洞窟をそのまま掘り抜いたような岩だらけの温泉、薄暗い中に浮かび上がる白い石像と、確かに霊験あらたかな湯という雰囲気たっぷりだ。
「こんなに優しげな観音様なら、願いを叶えてくれそうですもんね。畑違いだけど、作業が無事終わるようお願いしておきましょうか」
イルカはザブザブと足を進め、観音像の前に立って手を合わせた。
目を開けて振り返ると、カカシが怪訝な顔つきで石像を見つめている。イルカの視線を感じたのか、取り繕うような笑みを浮かべて「もう出ようか」と背を向けた。

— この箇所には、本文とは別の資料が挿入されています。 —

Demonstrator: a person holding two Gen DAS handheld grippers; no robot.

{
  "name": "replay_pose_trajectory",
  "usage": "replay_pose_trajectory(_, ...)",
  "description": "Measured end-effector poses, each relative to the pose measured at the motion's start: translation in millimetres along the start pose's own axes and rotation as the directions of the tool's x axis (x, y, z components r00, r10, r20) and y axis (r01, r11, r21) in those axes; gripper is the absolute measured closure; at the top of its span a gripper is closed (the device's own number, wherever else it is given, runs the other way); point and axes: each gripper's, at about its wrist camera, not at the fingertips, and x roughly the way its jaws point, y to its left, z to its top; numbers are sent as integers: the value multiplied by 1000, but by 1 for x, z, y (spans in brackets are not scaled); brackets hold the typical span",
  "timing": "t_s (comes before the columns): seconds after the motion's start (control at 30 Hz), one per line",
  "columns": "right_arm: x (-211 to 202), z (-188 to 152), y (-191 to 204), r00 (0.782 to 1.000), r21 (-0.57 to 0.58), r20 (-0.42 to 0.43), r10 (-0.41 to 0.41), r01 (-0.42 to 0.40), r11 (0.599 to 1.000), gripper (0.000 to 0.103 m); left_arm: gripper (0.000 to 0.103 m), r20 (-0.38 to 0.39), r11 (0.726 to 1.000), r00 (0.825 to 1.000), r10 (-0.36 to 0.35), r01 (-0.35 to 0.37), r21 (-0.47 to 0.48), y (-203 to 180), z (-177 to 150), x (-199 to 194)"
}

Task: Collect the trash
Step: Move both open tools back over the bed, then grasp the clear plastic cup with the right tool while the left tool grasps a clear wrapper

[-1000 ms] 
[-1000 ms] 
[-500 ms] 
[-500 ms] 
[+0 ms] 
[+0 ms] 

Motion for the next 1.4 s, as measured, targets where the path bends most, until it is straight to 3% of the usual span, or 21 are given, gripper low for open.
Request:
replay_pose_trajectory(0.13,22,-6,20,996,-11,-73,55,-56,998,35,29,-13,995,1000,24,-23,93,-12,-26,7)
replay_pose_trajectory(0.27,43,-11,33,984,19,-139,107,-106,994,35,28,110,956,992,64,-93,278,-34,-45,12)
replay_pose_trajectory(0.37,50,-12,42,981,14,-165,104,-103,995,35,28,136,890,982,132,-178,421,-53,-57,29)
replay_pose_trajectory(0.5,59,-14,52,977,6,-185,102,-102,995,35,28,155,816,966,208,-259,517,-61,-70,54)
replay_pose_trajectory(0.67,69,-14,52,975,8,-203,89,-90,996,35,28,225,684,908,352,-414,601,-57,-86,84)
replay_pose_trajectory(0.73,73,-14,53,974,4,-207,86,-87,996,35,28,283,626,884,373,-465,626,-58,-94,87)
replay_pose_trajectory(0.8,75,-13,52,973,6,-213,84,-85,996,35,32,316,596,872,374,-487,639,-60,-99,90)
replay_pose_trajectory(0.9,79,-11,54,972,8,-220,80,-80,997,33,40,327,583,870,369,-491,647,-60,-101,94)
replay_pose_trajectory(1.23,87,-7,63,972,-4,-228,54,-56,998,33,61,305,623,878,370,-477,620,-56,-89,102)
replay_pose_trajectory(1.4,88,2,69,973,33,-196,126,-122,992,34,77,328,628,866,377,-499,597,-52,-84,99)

「次は滝の方に行ってみようか。あっちは倒木はないんだけど、折れた枝やら落ち葉やらでとても温泉に入れるような状況じゃないんだよね」
洞窟を出てさらに川を下っていこうとすると、イルカは洞窟の方に駆けていく人影を見かけた。
「イルカ先生、どうしたの?」
「あ、いえ。トビヲが今、洞窟に入っていったように見えて」
「ふうん? まさか子宝祈願じゃないだろうしね」
「女将さんに何か頼まれたのかもしれませんね。でもこんな時間に危ないなぁ」
イルカが気にしているせいか、カカシは短毛種で脚の長い忍犬を口寄せすると洞窟を見てくるように命じて、二人で滝エリアに向かった。
湯の川が流れ着いた先は緑に囲まれた池のようになっていて、そこに滝が幾本も飛沫を上げて落ちている。畔にはデッキチェアや籐のソファーベッドなども置かれ、のんびり寛ぐのに最高の環境だ。
滝は湯ではなく別の流れからの水なので、ここのエリアは厳密には温泉ではないのだが、確かにこの滝を眺めながらぬるま湯に浸かるのは癒されそうだ。
だがその水面はカカシの言った通り、大小問わず折れた枝や青いままの落ち葉で埋まっており、こちらも大掛かりな片付けが必要だろう。
「上流の倒木を片したら、堰き止められていた土砂や細かい枝がここにも流れてくるでしょうね」
「うん、だからこっちはあさって。さてと、下見はこれくらいにして戻ろうか」
旅館に向かう二人の元に、びしょ濡れになった忍犬が駆けてきた。
「洞窟の中にも外にも誰もいなかったよ」
「そっか、じゃあ大丈夫かな。ウーヘイ、おつかれさま」
「トビヲもあの後すぐ旅館に帰ったのかも。ごめんな」
「違う。誰もいなかった。カカシたちの匂いしかしなかったよ」
ウーヘイの言葉で二人は顔を見合わせた。
見間違いだったと言えれば良かったのだが、イルカは確かに見たのだ。トビヲが奥を覗いながら、洞窟に入っていったところを。
だがカカシの忍犬が、忍でもないただの子供相手に、よりにもよって匂いを感知ミスするはずがない。湯に入って匂いが途切れたとしても、その手前にも匂いが残ってないなどということはあり得ないだろう。
風遁でウーヘイを乾かしてやってから帰らせ、念のため二人で洞窟に戻ったが、やはりトビヲはいなかった。